Notes from our second day at the Erie County Fair:
:: We saw a performance by a troupe of Chinese acrobats. I don't know what was more stunning: the staggering degree to which they could bend their bodies in any way they wished, or their equally astonishing sense of balance. It was incredibly cool, especially the opening of the act when four of the performers teamed up underneath big costumes to portray two playful cats.
:: The finest meal in the finest restaurant can't taste any finer than an Italian sausage sandwich, piled high with grilled onions and peppers, consumed under the sky of early evening outside, and followed by a heaping plate of ribbon-cut fried potatoes.
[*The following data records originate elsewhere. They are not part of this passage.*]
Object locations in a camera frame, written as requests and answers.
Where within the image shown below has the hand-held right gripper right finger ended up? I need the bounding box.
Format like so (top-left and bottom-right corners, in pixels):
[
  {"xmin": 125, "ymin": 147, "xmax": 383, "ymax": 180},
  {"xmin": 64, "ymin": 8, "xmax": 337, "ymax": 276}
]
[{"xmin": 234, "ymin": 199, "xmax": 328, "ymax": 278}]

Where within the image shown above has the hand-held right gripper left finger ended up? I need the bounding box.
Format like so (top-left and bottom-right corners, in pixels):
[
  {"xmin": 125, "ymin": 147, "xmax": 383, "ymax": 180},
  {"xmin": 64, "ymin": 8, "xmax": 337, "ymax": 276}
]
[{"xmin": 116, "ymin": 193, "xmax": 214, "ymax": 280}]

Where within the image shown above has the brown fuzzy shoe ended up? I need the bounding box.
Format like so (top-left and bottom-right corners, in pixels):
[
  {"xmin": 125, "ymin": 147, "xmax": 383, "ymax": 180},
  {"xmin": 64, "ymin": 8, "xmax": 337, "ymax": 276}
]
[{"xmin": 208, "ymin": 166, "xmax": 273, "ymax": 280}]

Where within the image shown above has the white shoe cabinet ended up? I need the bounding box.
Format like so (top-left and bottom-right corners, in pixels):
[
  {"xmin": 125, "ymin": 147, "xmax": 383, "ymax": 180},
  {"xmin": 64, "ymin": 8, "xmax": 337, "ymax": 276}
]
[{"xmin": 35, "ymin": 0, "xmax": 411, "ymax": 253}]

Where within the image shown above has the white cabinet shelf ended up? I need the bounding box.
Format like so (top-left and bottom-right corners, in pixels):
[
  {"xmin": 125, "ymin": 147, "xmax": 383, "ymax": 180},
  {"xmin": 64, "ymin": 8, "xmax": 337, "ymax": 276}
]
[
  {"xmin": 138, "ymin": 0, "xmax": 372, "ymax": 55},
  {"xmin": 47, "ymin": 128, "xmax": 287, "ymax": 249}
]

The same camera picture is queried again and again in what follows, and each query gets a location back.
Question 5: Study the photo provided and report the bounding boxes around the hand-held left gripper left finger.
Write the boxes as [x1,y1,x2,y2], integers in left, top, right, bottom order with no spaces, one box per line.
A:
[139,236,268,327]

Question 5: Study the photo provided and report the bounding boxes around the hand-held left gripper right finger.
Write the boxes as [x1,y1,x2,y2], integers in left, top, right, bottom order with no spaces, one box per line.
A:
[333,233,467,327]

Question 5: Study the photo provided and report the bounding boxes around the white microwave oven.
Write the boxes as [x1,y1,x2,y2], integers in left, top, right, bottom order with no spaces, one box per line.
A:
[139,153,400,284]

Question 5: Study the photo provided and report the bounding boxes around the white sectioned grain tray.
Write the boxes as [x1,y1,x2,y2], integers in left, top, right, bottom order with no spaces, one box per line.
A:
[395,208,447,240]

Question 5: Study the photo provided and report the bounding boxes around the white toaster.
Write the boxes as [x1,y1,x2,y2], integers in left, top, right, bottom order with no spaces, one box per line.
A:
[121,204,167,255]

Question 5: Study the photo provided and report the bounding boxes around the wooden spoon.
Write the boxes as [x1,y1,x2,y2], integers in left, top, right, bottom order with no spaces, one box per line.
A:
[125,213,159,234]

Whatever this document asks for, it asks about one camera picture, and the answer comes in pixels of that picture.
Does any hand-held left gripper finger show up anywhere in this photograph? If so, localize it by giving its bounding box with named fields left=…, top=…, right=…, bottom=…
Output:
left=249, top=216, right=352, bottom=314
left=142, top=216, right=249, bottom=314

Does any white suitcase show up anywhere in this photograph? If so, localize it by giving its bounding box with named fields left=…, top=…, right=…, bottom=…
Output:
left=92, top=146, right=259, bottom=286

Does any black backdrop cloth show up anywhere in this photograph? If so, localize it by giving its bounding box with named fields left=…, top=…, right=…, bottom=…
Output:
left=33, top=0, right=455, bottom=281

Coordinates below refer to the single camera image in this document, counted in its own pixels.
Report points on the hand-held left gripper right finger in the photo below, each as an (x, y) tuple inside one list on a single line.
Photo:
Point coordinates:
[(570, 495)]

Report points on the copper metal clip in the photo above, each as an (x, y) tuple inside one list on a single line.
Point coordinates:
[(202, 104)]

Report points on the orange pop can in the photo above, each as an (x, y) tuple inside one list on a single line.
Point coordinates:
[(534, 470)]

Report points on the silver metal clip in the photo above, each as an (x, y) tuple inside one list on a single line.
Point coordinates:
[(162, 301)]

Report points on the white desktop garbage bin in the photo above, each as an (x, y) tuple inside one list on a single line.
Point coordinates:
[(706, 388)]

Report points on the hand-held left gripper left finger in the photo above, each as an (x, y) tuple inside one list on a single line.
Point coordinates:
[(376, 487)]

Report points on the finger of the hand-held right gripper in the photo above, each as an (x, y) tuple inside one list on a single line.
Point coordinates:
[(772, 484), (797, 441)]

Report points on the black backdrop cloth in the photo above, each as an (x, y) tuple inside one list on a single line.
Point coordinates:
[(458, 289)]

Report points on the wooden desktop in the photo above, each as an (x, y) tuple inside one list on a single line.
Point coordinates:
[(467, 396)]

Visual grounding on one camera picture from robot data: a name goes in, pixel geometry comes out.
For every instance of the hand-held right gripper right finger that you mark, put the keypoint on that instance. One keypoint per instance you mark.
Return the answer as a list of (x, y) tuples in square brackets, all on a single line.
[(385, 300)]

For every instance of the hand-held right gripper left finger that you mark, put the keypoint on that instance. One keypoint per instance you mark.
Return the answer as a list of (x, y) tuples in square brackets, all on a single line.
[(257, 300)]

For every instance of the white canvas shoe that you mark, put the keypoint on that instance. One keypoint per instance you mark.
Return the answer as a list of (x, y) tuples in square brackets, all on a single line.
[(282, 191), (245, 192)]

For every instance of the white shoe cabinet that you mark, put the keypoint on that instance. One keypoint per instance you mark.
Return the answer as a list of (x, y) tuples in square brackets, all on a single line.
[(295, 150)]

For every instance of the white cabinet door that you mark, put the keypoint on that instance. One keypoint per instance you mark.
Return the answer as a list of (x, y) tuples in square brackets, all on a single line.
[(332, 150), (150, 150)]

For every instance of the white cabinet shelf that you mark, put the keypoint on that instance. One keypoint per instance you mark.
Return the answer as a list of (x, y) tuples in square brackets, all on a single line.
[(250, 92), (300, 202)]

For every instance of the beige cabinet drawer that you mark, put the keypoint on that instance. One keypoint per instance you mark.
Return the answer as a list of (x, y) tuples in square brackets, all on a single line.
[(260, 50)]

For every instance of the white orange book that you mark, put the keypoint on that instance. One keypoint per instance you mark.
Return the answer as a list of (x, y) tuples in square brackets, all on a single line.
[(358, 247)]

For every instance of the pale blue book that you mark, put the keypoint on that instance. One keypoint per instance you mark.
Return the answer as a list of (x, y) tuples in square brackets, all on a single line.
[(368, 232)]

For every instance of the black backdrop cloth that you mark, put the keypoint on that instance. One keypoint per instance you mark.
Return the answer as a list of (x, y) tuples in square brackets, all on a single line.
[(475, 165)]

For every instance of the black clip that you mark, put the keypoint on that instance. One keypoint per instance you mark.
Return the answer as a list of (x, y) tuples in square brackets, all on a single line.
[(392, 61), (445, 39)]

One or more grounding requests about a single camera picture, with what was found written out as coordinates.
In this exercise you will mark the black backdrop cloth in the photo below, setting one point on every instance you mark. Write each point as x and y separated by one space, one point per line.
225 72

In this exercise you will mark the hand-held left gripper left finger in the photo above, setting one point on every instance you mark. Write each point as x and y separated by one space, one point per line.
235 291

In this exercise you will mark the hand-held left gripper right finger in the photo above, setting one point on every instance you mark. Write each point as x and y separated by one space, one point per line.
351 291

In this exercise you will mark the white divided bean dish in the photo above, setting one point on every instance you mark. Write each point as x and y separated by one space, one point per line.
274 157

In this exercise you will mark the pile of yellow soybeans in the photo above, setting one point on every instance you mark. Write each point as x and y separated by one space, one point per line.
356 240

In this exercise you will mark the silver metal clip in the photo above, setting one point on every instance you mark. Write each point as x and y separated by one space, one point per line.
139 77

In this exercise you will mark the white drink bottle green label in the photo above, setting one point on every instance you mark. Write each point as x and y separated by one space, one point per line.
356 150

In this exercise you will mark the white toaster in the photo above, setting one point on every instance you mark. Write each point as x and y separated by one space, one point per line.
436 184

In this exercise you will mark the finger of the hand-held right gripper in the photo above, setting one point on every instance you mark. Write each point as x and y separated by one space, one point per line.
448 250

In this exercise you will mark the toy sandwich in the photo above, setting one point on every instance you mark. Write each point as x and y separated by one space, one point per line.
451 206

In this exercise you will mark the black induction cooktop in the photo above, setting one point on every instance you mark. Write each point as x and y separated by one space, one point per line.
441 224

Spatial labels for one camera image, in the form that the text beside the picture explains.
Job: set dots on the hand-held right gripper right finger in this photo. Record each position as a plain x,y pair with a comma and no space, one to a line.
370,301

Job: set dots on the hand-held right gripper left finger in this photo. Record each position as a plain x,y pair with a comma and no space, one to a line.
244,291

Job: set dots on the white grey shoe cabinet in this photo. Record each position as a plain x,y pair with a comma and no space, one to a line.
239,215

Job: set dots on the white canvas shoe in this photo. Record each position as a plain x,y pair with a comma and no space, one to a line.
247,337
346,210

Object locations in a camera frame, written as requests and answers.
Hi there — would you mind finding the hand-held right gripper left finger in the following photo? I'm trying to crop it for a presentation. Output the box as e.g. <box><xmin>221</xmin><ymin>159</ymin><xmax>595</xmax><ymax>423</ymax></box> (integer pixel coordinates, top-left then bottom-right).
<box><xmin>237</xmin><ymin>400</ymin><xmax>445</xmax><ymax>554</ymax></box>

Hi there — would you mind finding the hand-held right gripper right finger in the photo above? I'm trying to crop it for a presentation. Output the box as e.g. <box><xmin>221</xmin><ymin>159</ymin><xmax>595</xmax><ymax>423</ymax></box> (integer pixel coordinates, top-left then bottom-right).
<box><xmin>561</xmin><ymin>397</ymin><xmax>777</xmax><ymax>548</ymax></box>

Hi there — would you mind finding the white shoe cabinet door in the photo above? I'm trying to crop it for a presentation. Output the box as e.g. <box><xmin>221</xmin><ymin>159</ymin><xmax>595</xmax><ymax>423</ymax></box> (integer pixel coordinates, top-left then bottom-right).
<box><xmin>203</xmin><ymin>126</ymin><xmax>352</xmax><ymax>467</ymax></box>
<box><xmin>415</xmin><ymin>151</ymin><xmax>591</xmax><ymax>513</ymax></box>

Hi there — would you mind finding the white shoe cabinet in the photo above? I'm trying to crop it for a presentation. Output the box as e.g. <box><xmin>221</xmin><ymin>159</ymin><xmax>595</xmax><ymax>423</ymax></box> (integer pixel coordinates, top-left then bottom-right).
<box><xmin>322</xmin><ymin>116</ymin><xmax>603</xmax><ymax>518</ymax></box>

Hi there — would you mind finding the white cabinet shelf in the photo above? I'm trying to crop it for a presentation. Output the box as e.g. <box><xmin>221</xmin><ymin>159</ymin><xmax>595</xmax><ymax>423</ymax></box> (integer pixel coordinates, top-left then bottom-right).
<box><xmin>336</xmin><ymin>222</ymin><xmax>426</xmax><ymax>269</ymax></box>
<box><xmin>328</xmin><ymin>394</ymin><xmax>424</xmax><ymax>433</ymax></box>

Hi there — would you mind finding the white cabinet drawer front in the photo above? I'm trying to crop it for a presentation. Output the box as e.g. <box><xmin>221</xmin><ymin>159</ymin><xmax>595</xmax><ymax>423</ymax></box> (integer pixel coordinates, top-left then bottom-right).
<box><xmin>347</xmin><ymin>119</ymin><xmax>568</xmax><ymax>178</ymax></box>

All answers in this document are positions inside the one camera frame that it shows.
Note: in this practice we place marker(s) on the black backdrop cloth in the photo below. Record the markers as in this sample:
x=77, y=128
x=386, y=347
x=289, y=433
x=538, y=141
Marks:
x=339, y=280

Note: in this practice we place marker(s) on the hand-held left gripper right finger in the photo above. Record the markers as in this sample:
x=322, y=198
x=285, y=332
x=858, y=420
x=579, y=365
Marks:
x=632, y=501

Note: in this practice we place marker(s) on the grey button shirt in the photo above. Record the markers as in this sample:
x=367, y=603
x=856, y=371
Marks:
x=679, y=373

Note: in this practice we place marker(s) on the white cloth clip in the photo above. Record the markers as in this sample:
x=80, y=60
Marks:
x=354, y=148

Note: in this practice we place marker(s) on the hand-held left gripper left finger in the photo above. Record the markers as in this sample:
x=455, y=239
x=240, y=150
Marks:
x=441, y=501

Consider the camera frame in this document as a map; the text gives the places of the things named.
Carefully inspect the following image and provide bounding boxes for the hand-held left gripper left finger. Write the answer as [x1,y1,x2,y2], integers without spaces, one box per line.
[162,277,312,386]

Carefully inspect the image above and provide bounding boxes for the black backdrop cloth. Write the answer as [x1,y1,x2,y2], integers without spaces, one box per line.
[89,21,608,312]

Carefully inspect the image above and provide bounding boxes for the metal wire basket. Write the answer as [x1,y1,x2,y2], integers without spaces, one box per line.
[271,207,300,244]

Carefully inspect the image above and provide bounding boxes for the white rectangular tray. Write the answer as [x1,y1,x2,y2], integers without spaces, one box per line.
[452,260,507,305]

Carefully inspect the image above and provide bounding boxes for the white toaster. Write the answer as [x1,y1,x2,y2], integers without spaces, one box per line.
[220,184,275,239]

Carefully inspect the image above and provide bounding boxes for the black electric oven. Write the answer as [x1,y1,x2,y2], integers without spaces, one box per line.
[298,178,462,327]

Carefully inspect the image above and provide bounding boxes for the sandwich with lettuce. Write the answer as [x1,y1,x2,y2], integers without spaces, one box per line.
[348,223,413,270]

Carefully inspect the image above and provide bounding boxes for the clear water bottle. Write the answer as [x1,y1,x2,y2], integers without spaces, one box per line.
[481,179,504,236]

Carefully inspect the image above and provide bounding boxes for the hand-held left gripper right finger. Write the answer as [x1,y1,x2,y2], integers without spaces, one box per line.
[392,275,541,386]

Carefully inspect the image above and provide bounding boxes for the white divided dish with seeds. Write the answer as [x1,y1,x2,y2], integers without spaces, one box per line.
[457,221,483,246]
:: Lately we've come to love Orville Reddenbacher's microwave kettle corn. Yesterday, for the first time, we had real kettle corn: the stuff popped in a giant copper kettle whilst being stirred by a hulking guy wielding an equally hulking wooden spoon. This stuff was absolutely amazing.
:: Bungee-jumping appears to be out; what's in is being hoisted to the top of the tower, from which one then dangles posterior-first before being cut loose, to drop fifty feet or so into a big net. I'm not afraid of heights, and if I were in the company of sufficiently daring friends, I might well do this. What gets me is the price: thirty-five bucks a pop. That's for the pleasure of experiencing about two seconds of free fall.
:: I don't care about actually riding the rides; for me, one of life's finest pleasures is in simply walking to Midway after dark, when colored lights and joyous noises abound. And while other people are roller-coaster enthusiasts, I could very well become a Ferris-wheel enthusiast. The Erie County Fair's big one towered to 125 feet (at least that's what the label said), and it is positioned such that at its apex one can see the downtown Buffalo skyline (about ten miles distant), Lake Erie, and Canada beyond.
:: Until yesterday, I had never heard the engines of a monster truck in person. They had one of those big monster-truck shows in the grandstand, and the revving engines of the vehicles could be heard no matter where we were on the Fairgrounds when they happened to press the gas. I don't know -- there just seems something absurdly wasteful to me about such things.